To take that example of Tesco, so what did Enfield get back in return for that £8 million of profit? Given supermarket profit margins it got a couple of hundred million pounds worth of groceries. Something that's rather more important that piddling around with the community lavvies you might think.

This idea that the value to us of what an organisation does is in what it does not produce is simply insane. The value to us of a producing organisation is in what it produces. The value of Google to us is that we get to Google, the value of Starbucks to us is bad coffee and the value of Tesco in Enfield is that people have somewhere to buy their loo roll and something to eat. And it's absolutely no use trying to insist that a supermarket isn't providing value: if it wasn't the good people of Enfield wouldn't be spending £200 million a year there, would they?

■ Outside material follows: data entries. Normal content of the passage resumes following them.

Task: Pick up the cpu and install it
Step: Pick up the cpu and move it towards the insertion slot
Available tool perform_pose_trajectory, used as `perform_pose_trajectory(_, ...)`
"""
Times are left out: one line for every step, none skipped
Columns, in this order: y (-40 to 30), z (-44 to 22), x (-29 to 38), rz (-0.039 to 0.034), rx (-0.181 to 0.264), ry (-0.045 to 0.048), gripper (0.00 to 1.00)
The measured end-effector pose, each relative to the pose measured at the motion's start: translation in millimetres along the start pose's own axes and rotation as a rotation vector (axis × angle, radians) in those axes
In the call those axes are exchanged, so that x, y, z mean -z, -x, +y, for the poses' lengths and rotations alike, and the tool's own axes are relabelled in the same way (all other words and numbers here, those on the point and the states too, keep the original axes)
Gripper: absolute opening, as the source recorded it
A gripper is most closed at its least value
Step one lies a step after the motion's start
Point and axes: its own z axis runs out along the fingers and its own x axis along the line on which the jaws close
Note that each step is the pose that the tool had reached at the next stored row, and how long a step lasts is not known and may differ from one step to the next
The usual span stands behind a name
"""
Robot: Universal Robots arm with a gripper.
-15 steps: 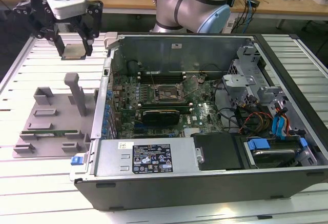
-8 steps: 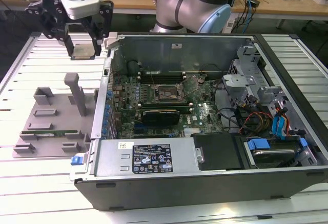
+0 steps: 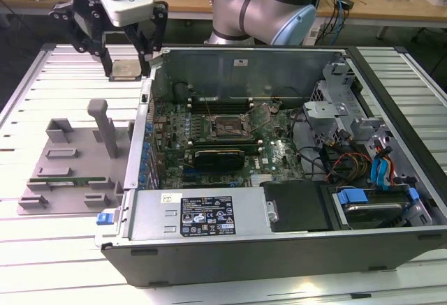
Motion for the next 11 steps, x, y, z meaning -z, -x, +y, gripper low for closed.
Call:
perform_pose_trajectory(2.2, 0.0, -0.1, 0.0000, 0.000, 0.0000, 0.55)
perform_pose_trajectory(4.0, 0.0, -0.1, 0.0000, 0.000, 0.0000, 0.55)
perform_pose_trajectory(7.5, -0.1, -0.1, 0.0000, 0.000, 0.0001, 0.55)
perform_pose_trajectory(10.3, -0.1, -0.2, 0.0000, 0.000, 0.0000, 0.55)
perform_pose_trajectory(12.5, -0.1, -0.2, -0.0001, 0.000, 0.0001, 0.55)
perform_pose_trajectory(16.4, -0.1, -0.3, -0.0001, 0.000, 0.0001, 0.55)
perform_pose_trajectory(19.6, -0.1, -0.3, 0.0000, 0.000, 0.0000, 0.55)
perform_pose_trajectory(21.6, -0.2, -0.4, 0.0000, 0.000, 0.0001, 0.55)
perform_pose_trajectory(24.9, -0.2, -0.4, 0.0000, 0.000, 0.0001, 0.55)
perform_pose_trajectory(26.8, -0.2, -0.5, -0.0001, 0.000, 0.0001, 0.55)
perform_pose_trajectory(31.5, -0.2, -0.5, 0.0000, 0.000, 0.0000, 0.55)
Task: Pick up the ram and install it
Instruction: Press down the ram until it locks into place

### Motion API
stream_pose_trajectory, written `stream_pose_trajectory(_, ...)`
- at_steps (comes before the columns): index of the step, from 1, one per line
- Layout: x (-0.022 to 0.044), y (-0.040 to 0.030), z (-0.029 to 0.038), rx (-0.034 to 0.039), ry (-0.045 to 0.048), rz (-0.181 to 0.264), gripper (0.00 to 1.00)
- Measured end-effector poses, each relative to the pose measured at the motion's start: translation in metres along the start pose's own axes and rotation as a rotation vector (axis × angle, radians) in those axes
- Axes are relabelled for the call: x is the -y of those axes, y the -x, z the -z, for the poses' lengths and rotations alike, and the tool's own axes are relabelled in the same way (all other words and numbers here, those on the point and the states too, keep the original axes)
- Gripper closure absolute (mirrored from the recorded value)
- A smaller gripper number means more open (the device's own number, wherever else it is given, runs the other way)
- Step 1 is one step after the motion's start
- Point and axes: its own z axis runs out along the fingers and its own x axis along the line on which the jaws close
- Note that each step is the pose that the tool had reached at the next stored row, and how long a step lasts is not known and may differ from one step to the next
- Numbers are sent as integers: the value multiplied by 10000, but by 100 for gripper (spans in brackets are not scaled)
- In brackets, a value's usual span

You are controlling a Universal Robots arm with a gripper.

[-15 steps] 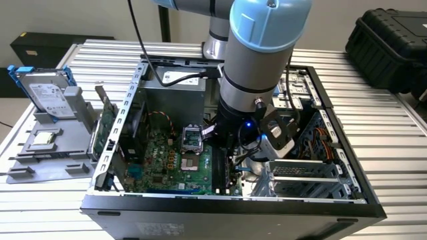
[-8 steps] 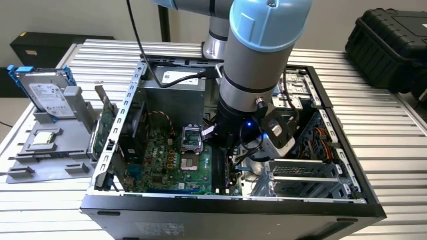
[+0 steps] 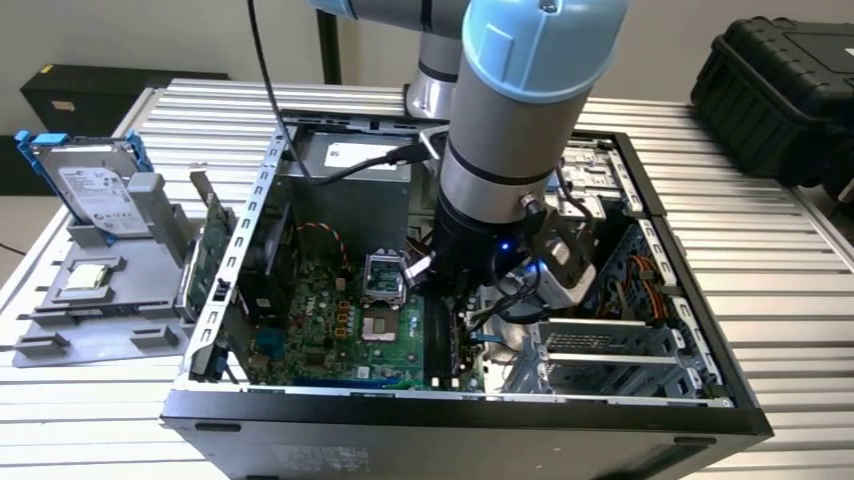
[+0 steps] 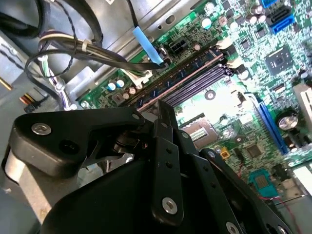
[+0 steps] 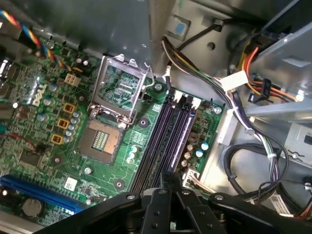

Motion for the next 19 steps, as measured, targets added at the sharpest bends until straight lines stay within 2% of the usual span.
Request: stream_pose_trajectory(19, -4, 1, 48, -250, 47, 3457, 100)
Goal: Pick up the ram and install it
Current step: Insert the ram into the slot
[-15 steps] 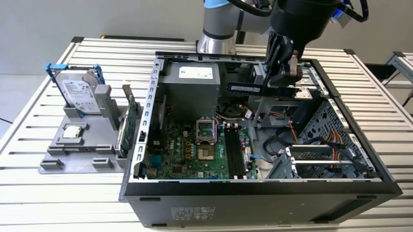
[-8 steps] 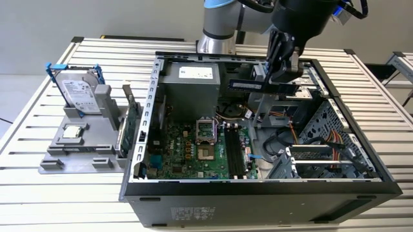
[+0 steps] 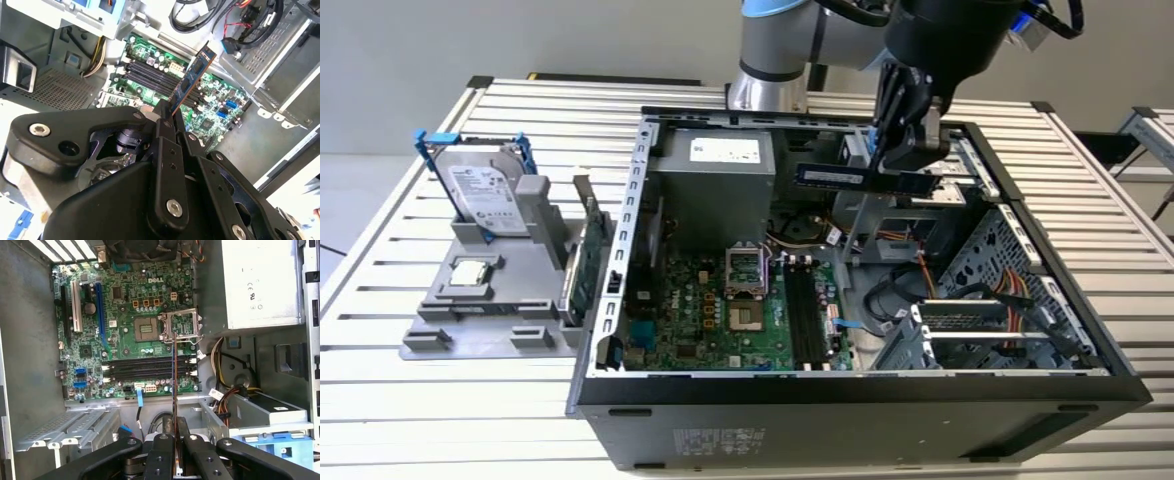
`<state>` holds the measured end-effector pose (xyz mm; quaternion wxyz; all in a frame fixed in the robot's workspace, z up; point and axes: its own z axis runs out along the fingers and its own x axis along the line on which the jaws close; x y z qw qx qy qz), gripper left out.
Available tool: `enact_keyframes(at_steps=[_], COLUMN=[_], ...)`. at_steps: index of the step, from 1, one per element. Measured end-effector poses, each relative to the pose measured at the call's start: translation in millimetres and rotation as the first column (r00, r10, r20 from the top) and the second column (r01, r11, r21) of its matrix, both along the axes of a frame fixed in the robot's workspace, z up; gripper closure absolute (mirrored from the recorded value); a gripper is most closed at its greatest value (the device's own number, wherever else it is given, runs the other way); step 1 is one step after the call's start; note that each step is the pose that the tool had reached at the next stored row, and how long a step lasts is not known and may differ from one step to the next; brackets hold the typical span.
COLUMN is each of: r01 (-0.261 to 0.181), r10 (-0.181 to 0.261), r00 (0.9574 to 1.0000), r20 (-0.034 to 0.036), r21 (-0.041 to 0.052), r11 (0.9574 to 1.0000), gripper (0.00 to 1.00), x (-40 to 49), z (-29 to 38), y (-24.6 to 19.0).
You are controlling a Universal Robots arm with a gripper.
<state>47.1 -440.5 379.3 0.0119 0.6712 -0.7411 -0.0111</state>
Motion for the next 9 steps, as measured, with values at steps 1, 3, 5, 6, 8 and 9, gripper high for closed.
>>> enact_keyframes(at_steps=[1, 3, 5, 6, 8, 9], r01=[0.0, 0.0, 0.0, 0.0, 0.0, 0.0], r10=[0.0, 0.0, 0.0, 0.0, 0.0, 0.0], r00=[1.0, 1.0, 1.0, 1.0, 1.0, 1.0], r20=[0.0, 0.0, 0.0, 0.0, 0.0, 0.0], r21=[0.0, 0.0, 0.0, 0.0, 0.0, 0.0], r11=[1.0, 1.0, 1.0, 1.0, 1.0, 1.0], gripper=[1.0, 1.0, 1.0, 1.0, 1.0, 1.0], x=[0.2, 0.7, 0.7, 0.8, 1.5, 1.5], z=[0.0, 0.0, 0.0, 0.0, 0.0, 0.0], y=[-0.1, -0.3, -0.3, -0.3, -0.4, -0.4])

Try to think about this rationally for a moment. The NHS provides absolutely nothing towards local loos for local people, pays not a bean in taxation and yet most would agree that it does provide something of value. Perhaps not as much value as the same amount spent in another manner would but we do indeed value the fact that it occasionally manages to treat patients. The value to us of the NHS is in what the NHS produces: medical treatment. The value of Tesco to Enfield is in what Tesco produces. Why is this so difficult for people to understand?